• Exercise description
Please copy all of the data that follows exactly, leaving any pictures out.

Top of Data section

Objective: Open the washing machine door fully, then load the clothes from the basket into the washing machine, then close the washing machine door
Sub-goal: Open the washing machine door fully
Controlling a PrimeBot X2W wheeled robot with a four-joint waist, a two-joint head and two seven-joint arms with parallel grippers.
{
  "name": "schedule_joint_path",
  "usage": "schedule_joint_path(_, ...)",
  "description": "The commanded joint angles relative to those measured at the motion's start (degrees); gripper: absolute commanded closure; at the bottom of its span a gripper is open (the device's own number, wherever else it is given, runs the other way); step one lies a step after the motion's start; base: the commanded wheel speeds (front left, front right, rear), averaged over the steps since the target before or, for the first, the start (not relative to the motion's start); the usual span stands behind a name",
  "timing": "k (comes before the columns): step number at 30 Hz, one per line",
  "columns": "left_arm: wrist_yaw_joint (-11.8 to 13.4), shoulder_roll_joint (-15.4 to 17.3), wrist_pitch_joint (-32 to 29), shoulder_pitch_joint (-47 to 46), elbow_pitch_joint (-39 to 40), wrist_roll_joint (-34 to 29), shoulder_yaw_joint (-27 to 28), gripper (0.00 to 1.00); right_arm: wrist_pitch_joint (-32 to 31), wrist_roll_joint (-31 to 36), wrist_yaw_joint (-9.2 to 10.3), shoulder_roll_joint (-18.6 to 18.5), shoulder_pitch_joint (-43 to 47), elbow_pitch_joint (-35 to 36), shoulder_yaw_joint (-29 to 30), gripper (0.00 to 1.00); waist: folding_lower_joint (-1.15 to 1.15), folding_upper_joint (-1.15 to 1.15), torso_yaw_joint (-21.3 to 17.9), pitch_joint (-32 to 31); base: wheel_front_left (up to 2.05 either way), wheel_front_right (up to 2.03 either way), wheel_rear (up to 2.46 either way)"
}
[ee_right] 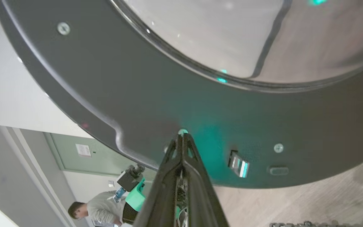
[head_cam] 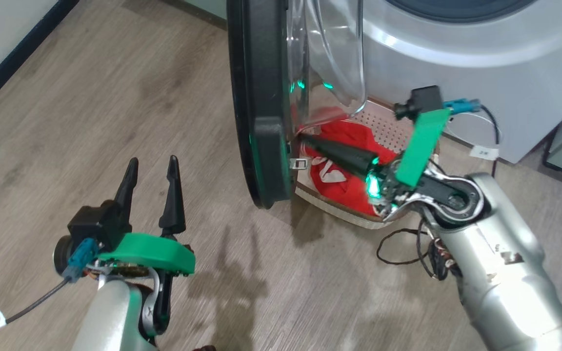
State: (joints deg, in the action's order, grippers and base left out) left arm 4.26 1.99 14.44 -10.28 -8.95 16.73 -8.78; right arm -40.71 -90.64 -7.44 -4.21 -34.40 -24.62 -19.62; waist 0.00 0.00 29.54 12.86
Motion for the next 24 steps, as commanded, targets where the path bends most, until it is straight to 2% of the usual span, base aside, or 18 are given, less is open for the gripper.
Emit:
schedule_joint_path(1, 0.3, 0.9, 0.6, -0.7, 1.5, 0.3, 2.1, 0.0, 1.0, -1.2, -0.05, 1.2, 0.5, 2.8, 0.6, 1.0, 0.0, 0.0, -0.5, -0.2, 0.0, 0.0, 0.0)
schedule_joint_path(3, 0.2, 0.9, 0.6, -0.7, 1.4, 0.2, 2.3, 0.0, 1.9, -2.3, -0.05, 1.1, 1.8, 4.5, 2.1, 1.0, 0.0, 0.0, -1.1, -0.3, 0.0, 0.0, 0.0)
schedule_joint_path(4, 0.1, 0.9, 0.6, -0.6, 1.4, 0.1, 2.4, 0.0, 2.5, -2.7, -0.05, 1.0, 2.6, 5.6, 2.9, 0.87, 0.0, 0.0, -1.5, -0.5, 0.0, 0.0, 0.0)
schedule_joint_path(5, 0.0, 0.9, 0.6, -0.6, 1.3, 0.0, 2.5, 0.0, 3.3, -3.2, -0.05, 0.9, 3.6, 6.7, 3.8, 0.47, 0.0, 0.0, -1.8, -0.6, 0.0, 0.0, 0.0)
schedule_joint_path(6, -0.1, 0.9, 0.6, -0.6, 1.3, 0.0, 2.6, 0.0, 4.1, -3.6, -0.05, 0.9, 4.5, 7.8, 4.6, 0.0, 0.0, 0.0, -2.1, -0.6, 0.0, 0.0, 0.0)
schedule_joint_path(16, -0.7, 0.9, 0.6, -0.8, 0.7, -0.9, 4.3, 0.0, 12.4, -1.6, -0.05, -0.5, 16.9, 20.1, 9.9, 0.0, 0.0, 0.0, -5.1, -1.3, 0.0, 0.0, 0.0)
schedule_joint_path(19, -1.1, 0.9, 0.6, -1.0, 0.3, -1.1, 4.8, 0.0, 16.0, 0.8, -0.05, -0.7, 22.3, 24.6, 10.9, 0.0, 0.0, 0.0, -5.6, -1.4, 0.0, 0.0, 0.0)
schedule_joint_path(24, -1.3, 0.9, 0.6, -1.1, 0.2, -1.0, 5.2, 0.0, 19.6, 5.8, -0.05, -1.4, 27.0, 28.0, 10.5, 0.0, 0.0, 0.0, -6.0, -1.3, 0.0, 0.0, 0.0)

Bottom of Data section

• Written response
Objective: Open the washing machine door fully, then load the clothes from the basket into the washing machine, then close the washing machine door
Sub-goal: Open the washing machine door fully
Controlling a PrimeBot X2W wheeled robot with a four-joint waist, a two-joint head and two seven-joint arms with parallel grippers.
{
  "name": "schedule_joint_path",
  "usage": "schedule_joint_path(_, ...)",
  "description": "The commanded joint angles relative to those measured at the motion's start (degrees); gripper: absolute commanded closure; at the bottom of its span a gripper is open (the device's own number, wherever else it is given, runs the other way); step one lies a step after the motion's start; base: the commanded wheel speeds (front left, front right, rear), averaged over the steps since the target before or, for the first, the start (not relative to the motion's start); the usual span stands behind a name",
  "timing": "k (comes before the columns): step number at 30 Hz, one per line",
  "columns": "left_arm: wrist_yaw_joint (-11.8 to 13.4), shoulder_roll_joint (-15.4 to 17.3), wrist_pitch_joint (-32 to 29), shoulder_pitch_joint (-47 to 46), elbow_pitch_joint (-39 to 40), wrist_roll_joint (-34 to 29), shoulder_yaw_joint (-27 to 28), gripper (0.00 to 1.00); right_arm: wrist_pitch_joint (-32 to 31), wrist_roll_joint (-31 to 36), wrist_yaw_joint (-9.2 to 10.3), shoulder_roll_joint (-18.6 to 18.5), shoulder_pitch_joint (-43 to 47), elbow_pitch_joint (-35 to 36), shoulder_yaw_joint (-29 to 30), gripper (0.00 to 1.00); waist: folding_lower_joint (-1.15 to 1.15), folding_upper_joint (-1.15 to 1.15), torso_yaw_joint (-21.3 to 17.9), pitch_joint (-32 to 31); base: wheel_front_left (up to 2.05 either way), wheel_front_right (up to 2.03 either way), wheel_rear (up to 2.46 either way)"
}
[ee_right] 
[head_cam] 
State: (joints deg, in the action's order, grippers and base left out) left arm 4.26 1.99 14.44 -10.28 -8.95 16.73 -8.78; right arm -40.71 -90.64 -7.44 -4.21 -34.40 -24.62 -19.62; waist 0.00 0.00 29.54 12.86
Motion for the next 24 steps, as commanded, targets where the path bends most, until it is straight to 2% of the usual span, base aside, or 18 are given, less is open for the gripper.
Emit:
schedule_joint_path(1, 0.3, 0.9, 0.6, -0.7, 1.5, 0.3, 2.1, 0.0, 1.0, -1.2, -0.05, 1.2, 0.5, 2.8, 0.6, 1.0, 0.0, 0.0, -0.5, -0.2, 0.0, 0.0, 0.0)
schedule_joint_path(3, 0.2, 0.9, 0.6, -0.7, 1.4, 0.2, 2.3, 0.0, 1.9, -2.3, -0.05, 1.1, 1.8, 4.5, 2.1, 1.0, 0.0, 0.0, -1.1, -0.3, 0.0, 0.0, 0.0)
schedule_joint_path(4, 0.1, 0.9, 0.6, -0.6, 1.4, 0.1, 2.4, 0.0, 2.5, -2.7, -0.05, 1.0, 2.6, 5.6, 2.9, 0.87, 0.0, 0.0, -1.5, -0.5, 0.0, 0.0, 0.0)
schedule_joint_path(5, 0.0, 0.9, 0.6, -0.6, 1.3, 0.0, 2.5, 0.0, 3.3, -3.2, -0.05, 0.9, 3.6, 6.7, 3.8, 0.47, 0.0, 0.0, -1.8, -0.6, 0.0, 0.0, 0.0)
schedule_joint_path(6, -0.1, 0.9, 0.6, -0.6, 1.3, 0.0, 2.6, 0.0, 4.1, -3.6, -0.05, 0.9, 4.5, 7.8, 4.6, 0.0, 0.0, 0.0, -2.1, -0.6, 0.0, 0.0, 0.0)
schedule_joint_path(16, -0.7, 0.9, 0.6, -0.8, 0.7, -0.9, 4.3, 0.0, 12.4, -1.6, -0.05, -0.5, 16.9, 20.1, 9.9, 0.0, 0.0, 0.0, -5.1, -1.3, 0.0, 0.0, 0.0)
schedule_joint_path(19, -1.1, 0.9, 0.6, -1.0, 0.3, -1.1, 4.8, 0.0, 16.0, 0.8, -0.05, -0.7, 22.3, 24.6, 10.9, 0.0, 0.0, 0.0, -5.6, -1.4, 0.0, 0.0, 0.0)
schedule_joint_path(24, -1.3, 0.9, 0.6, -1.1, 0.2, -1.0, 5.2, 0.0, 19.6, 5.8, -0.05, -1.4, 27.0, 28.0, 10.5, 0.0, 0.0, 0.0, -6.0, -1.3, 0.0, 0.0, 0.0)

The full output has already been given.